Most athletes leave the management of their finances to someone else, in many cases, their agents. Agents often want to maximise profits, and devise complicated schemes for the athlete to receive their income like trusts. Unfortunately, most players receive zero to no education about taxes before, during, or after their careers. This leaves them with little chance of understanding the schemes behind their finances. They are here to play, not to pay. This does not mean they are bad or selfish people who avoid taxes on purpose. It means that they do what they are good at, and leave the rest to their managers, just like any reasonable person would.

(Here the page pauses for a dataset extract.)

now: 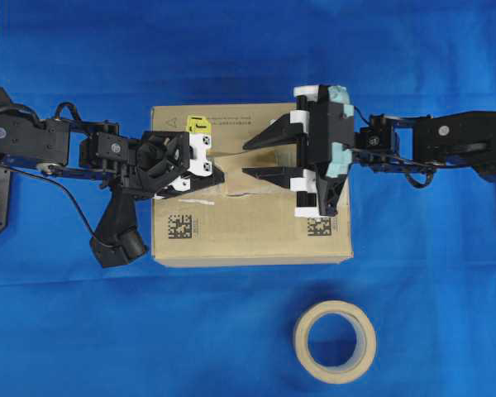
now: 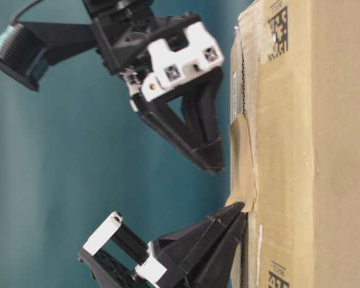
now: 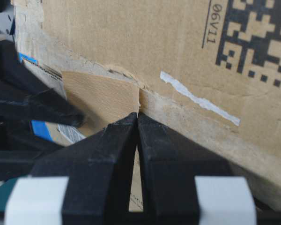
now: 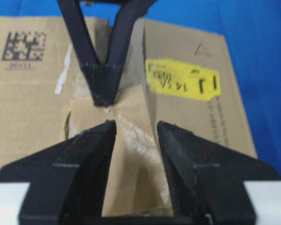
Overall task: Apply tape along the seams of the closed cardboard box to seal it securely.
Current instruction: 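Bring the right gripper in to pinch the strip's free end, then press the tape strip down across the seam with both grippers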
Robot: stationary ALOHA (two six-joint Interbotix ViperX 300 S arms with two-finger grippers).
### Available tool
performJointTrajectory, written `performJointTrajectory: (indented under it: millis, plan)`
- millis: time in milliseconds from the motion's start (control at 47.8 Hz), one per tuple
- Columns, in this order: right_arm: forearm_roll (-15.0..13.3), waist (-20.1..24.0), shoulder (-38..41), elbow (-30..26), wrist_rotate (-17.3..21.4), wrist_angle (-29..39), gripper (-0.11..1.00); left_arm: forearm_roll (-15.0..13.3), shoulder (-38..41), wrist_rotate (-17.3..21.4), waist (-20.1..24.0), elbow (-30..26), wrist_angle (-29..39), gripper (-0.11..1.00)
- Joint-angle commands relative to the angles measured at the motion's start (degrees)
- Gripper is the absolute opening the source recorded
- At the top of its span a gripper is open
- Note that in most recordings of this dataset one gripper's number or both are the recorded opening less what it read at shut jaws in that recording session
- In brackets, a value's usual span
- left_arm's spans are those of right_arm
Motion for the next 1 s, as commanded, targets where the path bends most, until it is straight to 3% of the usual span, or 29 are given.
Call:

To give one last example, tennis players or formula one drivers, who participate in competitions across the globe, do not even have a place where most of their income comes from. Where are they meant to be taxed? Their resident country? The location of each competition?

The purpose of this article was to highlight that athletes are not bad people. The general public receives little education on taxes and athletes receive even less during their career. Of course, ignorance of law is not an excuse. They could easily hire an accountant or tax lawyer. However, maybe Federations should introduce mandatory training on taxes for their athletes. If there’s education about doping, why not for taxes?